Before the pandemic, Texas already had significant gaps in the availability of foster homes willing to serve teens generally, children with high needs, and kids in rural communities. Now, the pandemic appears to be affecting the system’s already strained capacity:

  • Foster care providers in San Antonio have indicated that the pandemic put additional stress on the emergency shelter because foster care placements became harder to find. One reason may be that, due to concerns about virus exposure, CPS is having a harder time finding homes for youth who have previously run away.

  • COVID-19 outbreaks in foster care may temporarily close off capacity, and youth in long-term foster care have had considerably higher positivity rates than Texas’ general population.

  • Some foster care providers have shuttered due to costs associated with maintaining staffing ratios while schools have been closed because children in foster care facilities often attend public schools, so during the school year fewer staff are needed during the day. 

In addition to a long-standing shortage of foster care placements, we know that Texas faces urgent, well-documented challenges that make it harder to ensure that children who do enter foster care are safe and supported. Examples of the state violating children’s rights or children experiencing physical and sexual abuse in foster care  — and in the worst cases even dying in foster care — can be found in the federal lawsuit against CPS, media coverage, and more.

The pandemic has made life harder for young adults leaving foster care.

For young adults who have experienced foster care, the pandemic has also intensified challenges related to food, housing, health care, technology, finances, employment, transportation, education, household supplies, and child care.

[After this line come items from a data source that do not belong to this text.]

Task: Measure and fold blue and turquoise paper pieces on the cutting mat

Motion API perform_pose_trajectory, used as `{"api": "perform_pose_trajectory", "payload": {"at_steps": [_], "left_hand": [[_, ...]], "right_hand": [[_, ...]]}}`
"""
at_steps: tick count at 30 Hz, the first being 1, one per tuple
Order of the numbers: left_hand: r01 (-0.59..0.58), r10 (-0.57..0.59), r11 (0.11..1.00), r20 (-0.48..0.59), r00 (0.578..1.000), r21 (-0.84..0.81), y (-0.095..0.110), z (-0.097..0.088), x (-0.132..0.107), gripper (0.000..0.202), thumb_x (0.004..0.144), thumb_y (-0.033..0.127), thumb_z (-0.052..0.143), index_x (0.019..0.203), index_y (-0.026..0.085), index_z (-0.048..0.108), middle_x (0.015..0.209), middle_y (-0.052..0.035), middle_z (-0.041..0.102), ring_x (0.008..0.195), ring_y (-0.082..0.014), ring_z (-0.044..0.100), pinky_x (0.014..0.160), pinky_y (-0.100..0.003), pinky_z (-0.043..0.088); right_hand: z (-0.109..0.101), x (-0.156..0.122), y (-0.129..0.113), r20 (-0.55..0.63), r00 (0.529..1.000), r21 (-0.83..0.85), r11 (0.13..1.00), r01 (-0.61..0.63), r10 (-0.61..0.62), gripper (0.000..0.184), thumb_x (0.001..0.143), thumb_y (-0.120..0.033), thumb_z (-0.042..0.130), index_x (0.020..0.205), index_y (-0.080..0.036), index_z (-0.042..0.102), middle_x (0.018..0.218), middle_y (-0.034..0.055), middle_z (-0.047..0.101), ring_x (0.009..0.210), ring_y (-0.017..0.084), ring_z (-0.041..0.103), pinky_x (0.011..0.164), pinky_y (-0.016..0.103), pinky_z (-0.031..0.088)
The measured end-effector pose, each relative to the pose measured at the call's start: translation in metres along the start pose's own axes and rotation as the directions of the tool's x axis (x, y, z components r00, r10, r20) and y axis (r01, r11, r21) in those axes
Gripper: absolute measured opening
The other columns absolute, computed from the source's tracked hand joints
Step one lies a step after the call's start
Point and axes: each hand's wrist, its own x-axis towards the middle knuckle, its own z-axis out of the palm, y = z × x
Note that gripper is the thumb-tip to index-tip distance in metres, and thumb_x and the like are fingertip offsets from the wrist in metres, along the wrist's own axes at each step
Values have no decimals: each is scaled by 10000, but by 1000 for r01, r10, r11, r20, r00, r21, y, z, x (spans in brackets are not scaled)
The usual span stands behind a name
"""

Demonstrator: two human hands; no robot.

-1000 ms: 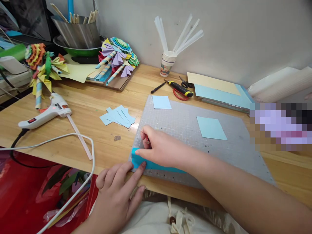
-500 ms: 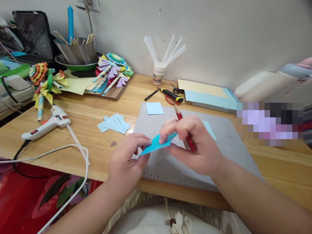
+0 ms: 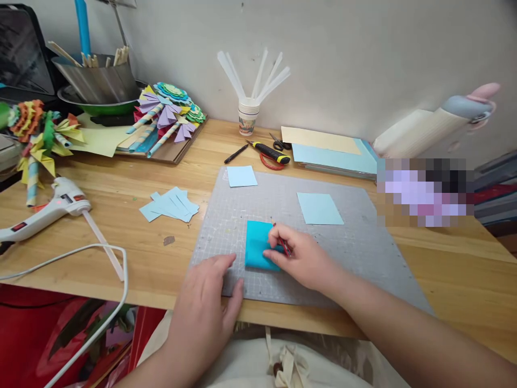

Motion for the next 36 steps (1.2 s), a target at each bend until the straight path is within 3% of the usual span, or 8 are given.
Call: {"api": "perform_pose_trajectory", "payload": {"at_steps": [5, 12, 25, 31, 36], "left_hand": [[-114, 104, 988, 95, 990, 108, 6, 0, -8, 329, 891, 205, 523, 1216, 213, 570, 980, -60, 628, 865, -214, 546, 758, -350, 403], [-136, 100, 963, 159, 982, 232, 12, 3, -7, 435, 892, 329, 506, 1317, 251, 554, 966, -69, 605, 832, -227, 505, 736, -358, 365], [-136, 129, 978, 49, 990, 156, 6, 14, -14, 412, 872, 307, 518, 1259, 208, 617, 989, -80, 678, 877, -245, 534, 773, -388, 342], [-237, 246, 956, -32, 969, 172, 3, 17, -16, 385, 885, 267, 522, 1240, 156, 620, 1199, 13, 687, 967, -182, 562, 748, -357, 336], [-226, 236, 956, -33, 971, 190, 2, 18, -17, 370, 885, 274, 519, 1229, 198, 630, 1227, 48, 673, 960, -156, 578, 736, -342, 335]], "right_hand": [[-1, 18, 1, -10, 999, 21, 998, -53, 53, 140, 796, -196, 571, 828, -232, 439, 744, -49, 467, 629, 120, 420, 603, 265, 344], [6, 12, 1, -19, 998, -21, 997, -67, 67, 122, 821, -205, 547, 871, -235, 439, 750, -47, 475, 619, 122, 423, 588, 269, 343], [9, 18, -4, -73, 991, -144, 982, -120, 110, 70, 844, -213, 527, 837, -229, 459, 675, -47, 493, 578, 127, 446, 559, 273, 341], [8, 19, -5, -74, 992, -154, 981, -116, 105, 69, 844, -205, 528, 837, -223, 462, 670, -46, 492, 570, 123, 447, 559, 272, 346], [9, 20, -4, -81, 990, -153, 980, -125, 113, 66, 840, -214, 534, 845, -225, 469, 679, -41, 507, 568, 124, 450, 557, 274, 350]]}}
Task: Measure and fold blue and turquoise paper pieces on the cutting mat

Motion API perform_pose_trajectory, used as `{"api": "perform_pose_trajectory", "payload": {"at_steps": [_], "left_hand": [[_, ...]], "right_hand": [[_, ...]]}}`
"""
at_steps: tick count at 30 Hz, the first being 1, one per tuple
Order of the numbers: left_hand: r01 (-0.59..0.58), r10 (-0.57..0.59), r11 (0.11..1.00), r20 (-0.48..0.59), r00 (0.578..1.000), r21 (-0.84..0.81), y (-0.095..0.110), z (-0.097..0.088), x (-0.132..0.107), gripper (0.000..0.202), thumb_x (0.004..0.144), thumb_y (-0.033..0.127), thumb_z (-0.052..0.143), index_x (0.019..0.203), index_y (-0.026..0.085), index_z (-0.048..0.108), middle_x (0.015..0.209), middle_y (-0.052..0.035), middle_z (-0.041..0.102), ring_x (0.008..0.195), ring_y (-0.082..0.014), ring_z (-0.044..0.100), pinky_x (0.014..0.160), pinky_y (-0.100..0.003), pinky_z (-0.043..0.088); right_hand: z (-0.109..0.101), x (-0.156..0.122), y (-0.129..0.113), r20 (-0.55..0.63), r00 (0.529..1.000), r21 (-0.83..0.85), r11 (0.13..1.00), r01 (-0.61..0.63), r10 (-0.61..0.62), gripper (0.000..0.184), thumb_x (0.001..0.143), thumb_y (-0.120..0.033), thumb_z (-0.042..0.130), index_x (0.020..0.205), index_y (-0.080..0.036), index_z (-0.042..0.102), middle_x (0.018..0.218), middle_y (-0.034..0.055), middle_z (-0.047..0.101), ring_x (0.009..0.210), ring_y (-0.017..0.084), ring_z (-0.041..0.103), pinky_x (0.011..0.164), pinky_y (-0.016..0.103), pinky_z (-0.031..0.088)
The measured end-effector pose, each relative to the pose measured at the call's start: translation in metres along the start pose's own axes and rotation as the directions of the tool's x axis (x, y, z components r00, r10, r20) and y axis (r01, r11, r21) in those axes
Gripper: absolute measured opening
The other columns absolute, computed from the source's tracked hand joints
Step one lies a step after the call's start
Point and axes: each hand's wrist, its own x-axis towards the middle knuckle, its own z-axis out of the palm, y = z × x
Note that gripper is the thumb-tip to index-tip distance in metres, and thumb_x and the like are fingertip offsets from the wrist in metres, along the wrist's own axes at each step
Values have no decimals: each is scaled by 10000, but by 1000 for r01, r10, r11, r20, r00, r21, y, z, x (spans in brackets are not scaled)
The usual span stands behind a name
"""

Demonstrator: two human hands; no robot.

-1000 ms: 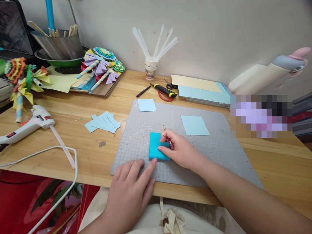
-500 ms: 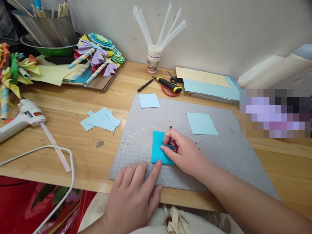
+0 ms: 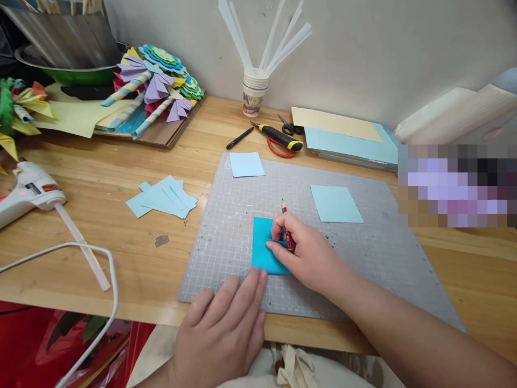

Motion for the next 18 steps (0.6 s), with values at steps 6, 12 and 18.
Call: {"api": "perform_pose_trajectory", "payload": {"at_steps": [6, 12, 18], "left_hand": [[15, -15, 1000, -24, 1000, 1, 1, 1, -1, 409, 873, 288, 530, 1266, 208, 604, 1173, 29, 699, 921, -164, 582, 760, -332, 329], [19, -19, 1000, -22, 1000, 2, 1, 0, -1, 378, 879, 287, 518, 1231, 208, 631, 1198, 45, 689, 926, -161, 579, 747, -337, 331], [14, -14, 1000, -25, 1000, 1, 1, 1, 0, 401, 869, 285, 531, 1248, 188, 619, 1175, 33, 700, 922, -166, 573, 741, -337, 332]], "right_hand": [[0, 0, 0, -24, 999, 20, 999, -25, 25, 62, 846, -224, 520, 845, -228, 457, 715, -34, 522, 575, 124, 459, 554, 276, 361], [0, 0, -1, -18, 999, 7, 999, -40, 40, 71, 835, -221, 528, 851, -231, 459, 710, -38, 518, 575, 126, 461, 556, 277, 366], [0, 1, -2, -24, 999, 4, 1000, -28, 28, 74, 829, -215, 527, 847, -230, 457, 703, -31, 522, 566, 126, 461, 543, 271, 366]]}}
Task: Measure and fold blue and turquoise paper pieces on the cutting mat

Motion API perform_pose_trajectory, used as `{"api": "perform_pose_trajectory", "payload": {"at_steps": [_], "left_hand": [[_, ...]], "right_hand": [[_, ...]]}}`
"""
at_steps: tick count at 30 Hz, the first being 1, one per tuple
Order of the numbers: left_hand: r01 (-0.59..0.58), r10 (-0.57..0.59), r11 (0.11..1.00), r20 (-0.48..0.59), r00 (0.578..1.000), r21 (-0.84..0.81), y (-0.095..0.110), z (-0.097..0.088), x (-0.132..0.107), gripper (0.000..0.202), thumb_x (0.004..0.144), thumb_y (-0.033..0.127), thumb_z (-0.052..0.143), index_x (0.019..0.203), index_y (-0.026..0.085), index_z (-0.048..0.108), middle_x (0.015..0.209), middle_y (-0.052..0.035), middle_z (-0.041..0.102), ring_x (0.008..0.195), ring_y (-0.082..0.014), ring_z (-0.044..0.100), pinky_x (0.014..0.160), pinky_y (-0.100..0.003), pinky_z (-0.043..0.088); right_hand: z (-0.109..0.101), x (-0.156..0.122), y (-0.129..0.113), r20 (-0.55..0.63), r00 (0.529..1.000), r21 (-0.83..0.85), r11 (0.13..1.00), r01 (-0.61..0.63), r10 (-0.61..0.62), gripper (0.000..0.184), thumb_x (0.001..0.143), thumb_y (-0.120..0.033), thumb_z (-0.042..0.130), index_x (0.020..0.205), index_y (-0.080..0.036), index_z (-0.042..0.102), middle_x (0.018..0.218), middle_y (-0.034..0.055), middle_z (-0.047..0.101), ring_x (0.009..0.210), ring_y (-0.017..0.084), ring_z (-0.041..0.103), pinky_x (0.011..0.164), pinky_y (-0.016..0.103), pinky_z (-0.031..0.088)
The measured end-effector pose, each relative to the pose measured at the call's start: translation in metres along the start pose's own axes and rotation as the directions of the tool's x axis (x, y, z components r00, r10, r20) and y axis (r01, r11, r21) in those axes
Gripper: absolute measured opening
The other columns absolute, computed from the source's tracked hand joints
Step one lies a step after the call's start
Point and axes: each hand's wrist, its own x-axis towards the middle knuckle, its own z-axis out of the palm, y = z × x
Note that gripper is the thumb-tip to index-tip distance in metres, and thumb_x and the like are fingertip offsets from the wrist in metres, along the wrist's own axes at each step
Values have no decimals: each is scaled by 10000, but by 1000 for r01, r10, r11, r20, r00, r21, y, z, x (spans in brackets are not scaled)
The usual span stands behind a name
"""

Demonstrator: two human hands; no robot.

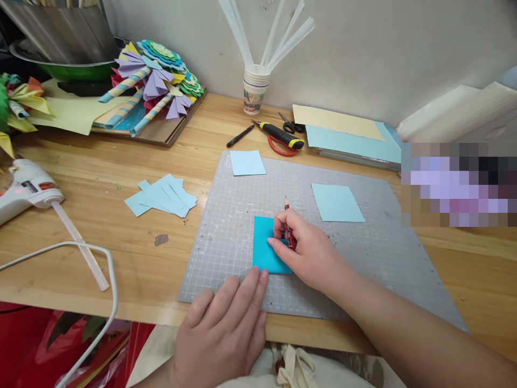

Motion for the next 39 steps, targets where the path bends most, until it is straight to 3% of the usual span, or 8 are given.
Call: {"api": "perform_pose_trajectory", "payload": {"at_steps": [39], "left_hand": [[-59, 58, 998, -79, 995, -10, -4, 0, -3, 288, 844, 246, 557, 1085, 223, 712, 1163, 54, 705, 873, -140, 589, 698, -320, 329]], "right_hand": [[1, 0, 0, 27, 999, 1, 1000, -29, 29, 72, 843, -213, 526, 866, -234, 462, 730, -46, 520, 569, 113, 448, 552, 270, 367]]}}
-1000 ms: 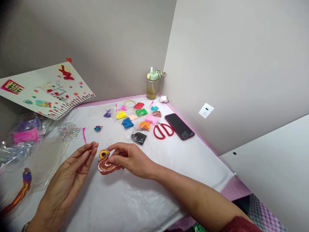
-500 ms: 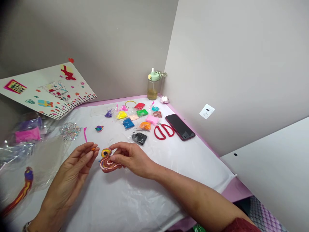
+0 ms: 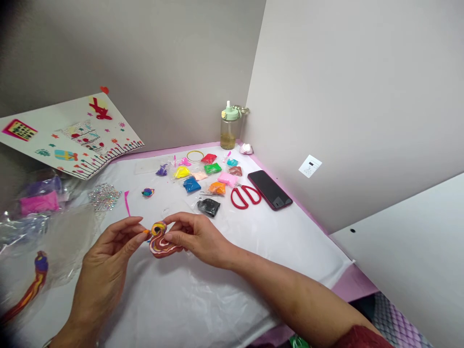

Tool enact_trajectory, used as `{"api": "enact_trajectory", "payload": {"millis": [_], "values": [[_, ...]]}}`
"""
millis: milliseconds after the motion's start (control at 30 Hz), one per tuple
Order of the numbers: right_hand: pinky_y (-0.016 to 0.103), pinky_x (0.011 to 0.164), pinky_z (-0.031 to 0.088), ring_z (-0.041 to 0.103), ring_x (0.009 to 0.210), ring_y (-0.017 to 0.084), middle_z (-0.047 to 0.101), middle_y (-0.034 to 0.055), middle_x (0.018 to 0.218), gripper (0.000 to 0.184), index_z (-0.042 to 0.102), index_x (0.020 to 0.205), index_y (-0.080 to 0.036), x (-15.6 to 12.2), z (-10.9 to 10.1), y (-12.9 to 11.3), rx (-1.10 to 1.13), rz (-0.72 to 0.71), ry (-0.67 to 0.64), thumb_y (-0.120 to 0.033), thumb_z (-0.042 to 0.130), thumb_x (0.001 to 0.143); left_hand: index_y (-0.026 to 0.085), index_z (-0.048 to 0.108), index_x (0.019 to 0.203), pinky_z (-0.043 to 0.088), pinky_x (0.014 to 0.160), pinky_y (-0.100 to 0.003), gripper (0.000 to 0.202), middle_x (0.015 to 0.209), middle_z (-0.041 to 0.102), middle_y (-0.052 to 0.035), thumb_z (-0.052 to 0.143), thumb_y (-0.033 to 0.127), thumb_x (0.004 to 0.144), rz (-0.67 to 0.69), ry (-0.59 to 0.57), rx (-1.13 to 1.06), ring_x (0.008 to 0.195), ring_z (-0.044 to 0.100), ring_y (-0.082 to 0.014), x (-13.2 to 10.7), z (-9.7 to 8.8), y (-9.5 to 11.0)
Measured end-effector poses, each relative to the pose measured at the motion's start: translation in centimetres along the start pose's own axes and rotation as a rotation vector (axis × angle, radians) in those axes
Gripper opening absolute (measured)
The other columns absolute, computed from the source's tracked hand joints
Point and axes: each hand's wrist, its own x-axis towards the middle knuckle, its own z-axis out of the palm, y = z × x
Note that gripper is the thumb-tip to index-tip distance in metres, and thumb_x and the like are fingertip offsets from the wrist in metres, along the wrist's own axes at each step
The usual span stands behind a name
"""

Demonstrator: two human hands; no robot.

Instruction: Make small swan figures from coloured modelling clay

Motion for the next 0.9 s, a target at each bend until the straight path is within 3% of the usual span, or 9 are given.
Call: {"api": "enact_trajectory", "payload": {"millis": [200, 667, 800, 900], "values": [[0.021, 0.061, 0.051, 0.071, 0.076, 0.014, 0.075, 0.0017, 0.086, 0.024, 0.066, 0.107, -0.017, -0.05, 0.13, -0.15, 0.005, 0.005, 0.006, -0.026, 0.071, 0.086, 0.034, 0.067, 0.116, 0.049, 0.084, -0.016, 0.039, 0.095, 0.068, 0.0051, 0.08, 0.034, 0.08, 0.056, 0.003, 0.012, 0.09, 0.063, -0.009, -0.08, 0.03, -0.2], [0.021, 0.063, 0.052, 0.072, 0.078, 0.014, 0.075, 0.0017, 0.086, 0.025, 0.066, 0.109, -0.017, -0.01, 0.03, -0.03, 0.014, 0.022, 0.003, -0.027, 0.072, 0.086, 0.031, 0.07, 0.108, 0.054, 0.082, -0.019, 0.036, 0.098, 0.07, 0.0032, 0.081, 0.043, 0.077, 0.035, 0.007, 0.109, 0.092, 0.066, -0.012, -0.49, 0.38, 0.35], [0.017, 0.061, 0.049, 0.072, 0.081, 0.013, 0.075, 0.0034, 0.092, 0.025, 0.066, 0.11, -0.018, -0.06, -0.21, 0.09, -0.014, -0.002, -0.005, -0.028, 0.071, 0.088, 0.031, 0.07, 0.103, 0.052, 0.086, -0.022, 0.025, 0.105, 0.067, 0.0033, 0.076, 0.042, 0.081, 0.163, -0.014, 0.221, 0.094, 0.064, -0.013, -0.44, 0.21, 0.58], [0.023, 0.072, 0.055, 0.072, 0.085, 0.015, 0.075, 0.0038, 0.092, 0.026, 0.066, 0.109, -0.017, -0.08, -0.23, 0.25, 0.037, -0.001, -0.015, -0.029, 0.072, 0.086, 0.032, 0.071, 0.101, 0.048, 0.09, -0.025, 0.015, 0.103, 0.065, 0.0032, 0.071, 0.037, 0.087, 0.328, -0.009, 0.363, 0.098, 0.061, -0.014, -0.3, -0.1, 0.51]]}}
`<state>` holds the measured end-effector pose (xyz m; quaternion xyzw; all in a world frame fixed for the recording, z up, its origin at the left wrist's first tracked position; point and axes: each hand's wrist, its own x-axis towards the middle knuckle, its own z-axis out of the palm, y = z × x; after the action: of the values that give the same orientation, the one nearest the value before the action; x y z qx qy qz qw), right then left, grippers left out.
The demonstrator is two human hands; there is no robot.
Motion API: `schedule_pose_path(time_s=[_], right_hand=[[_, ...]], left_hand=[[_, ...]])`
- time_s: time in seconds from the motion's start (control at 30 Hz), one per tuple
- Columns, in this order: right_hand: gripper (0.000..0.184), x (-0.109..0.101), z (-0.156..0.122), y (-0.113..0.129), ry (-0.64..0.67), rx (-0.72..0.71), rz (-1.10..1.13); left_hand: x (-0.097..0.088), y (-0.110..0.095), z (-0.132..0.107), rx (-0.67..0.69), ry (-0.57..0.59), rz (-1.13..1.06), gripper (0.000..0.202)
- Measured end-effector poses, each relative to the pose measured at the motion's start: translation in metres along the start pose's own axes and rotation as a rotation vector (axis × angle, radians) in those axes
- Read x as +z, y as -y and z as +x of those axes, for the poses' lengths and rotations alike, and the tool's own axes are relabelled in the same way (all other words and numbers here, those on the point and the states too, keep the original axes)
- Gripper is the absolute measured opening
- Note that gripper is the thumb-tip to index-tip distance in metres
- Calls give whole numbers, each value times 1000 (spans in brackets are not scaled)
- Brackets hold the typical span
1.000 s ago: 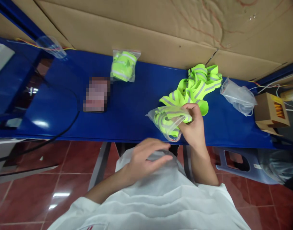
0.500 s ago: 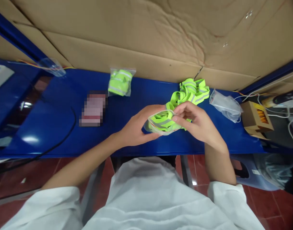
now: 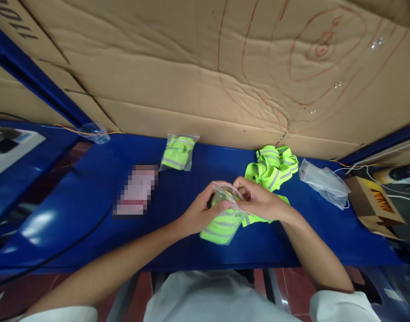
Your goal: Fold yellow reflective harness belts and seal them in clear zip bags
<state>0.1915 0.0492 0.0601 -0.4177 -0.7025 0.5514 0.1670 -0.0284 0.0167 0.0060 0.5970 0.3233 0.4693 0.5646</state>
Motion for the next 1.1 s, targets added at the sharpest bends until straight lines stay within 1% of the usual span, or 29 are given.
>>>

Even before coronavirus hit Texas, 18-21 year olds who experienced foster care in Texas had worse outcomes compared to children who experienced foster care in other states and their peers in Texas’ general population:

  • Over half were unemployed;

  • Over a quarter lacked a high school diploma or its equivalent;

  • Over a quarter lacked stable housing, and

  • Over a third became parents too early.

Recommendations for the Legislature to pursue during the 87th Session

Fortunately, the Legislature can address these many challenges in the following ways:

  • Invest in Texas Department of Family and Protective Services (DFPS) Prevention and Early Intervention (PEI) programs that prevent child abuse and neglect;

  • Provide more robust services and support to children and families through child care, health coverage, Early Childhood Intervention, and more;

  • Reduce the number of children entering foster care by leveraging federal funding available under the 2018 Family First Prevention Services Act (FFPSA);

  • Strategically plan to expand foster care capacity by adding specialized placements or populations to the existing foster care needs assessment;

  • Improve the safety and support for children in Residential Treatment Centers (RTCs), and avoid the overuse of RTCs, by taking the following steps: 

    • helping facilities meet new federal FFPSA standards, 

    • expanding eligibility for Treatment Foster Family Care, and 

    • increasing court oversight of foster care facilities; and

  • Help older youth and young adults in foster care plan for the transition out of foster care earlier, remove barriers to staying in extended care, and ensure they have the skills and resources they need to successfully transition to independence.

  • We look forward to working with state leaders to advance our recently published legislative agenda, prevent child abuse and neglect, keep more children safely with their families, and improve our foster care system to ensure children and youth in foster care thrive.